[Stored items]

Segment Open

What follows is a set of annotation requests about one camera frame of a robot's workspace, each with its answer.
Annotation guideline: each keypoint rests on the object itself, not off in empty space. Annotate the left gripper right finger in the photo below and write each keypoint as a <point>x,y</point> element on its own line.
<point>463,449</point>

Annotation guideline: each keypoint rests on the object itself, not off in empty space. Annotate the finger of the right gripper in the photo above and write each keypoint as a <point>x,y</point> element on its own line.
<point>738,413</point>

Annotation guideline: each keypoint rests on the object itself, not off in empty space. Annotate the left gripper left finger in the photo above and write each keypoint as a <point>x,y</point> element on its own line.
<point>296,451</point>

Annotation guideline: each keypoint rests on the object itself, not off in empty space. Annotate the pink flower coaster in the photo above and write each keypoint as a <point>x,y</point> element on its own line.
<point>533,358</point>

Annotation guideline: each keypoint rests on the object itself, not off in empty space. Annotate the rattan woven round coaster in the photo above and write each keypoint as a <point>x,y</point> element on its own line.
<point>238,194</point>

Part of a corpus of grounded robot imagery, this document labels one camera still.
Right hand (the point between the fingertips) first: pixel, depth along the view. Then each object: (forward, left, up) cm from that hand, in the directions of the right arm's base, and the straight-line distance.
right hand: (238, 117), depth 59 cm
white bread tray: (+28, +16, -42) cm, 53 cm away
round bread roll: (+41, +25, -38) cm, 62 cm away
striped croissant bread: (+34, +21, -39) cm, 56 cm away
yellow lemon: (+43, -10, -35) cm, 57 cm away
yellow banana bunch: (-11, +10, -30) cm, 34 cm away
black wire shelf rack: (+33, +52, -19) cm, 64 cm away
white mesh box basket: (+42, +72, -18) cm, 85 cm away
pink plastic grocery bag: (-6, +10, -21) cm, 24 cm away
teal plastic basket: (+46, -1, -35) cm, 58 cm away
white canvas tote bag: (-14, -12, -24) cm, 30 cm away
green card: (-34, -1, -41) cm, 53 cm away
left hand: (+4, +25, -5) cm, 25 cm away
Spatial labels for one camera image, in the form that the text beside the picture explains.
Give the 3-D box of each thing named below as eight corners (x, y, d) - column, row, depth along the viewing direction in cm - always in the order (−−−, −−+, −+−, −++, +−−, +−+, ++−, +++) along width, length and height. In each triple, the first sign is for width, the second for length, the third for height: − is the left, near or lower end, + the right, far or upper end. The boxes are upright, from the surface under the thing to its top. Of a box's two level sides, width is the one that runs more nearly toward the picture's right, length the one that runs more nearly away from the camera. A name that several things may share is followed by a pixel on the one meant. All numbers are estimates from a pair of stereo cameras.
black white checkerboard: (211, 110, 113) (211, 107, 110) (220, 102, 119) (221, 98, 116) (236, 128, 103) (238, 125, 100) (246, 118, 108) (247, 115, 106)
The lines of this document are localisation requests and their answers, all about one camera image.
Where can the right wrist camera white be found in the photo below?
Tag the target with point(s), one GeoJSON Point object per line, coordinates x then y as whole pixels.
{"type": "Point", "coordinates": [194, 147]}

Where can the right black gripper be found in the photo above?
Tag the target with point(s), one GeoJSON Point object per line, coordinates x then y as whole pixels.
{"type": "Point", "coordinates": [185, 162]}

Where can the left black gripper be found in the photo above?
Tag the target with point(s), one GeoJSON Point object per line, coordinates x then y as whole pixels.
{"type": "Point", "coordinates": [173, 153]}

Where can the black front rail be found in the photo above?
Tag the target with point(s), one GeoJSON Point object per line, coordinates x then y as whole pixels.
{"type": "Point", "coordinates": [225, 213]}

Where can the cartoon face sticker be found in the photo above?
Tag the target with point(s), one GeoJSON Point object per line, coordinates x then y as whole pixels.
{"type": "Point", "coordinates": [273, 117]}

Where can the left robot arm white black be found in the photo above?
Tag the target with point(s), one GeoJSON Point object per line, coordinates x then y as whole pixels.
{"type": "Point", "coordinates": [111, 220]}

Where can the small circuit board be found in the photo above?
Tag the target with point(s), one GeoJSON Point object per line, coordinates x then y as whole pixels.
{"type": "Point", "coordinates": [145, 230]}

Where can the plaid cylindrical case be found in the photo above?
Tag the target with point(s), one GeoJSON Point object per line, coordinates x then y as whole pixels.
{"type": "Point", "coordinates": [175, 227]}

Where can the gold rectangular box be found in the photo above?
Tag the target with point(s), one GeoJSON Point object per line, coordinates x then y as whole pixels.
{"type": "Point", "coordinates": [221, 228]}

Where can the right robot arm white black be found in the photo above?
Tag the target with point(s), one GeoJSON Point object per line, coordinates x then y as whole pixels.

Segment Closed

Exercise:
In the data above, start at the line that has "black wire shelf", stop after the line that has "Spatial labels for", and print every line in between exactly as it stands.

Answer section:
black wire shelf rack: (+33, +52, -19) cm, 64 cm away
white mesh box basket: (+42, +72, -18) cm, 85 cm away
pink plastic grocery bag: (-6, +10, -21) cm, 24 cm away
teal plastic basket: (+46, -1, -35) cm, 58 cm away
white canvas tote bag: (-14, -12, -24) cm, 30 cm away
green card: (-34, -1, -41) cm, 53 cm away
left hand: (+4, +25, -5) cm, 25 cm away
Spatial labels for one camera image, in the form that the text beside the picture explains.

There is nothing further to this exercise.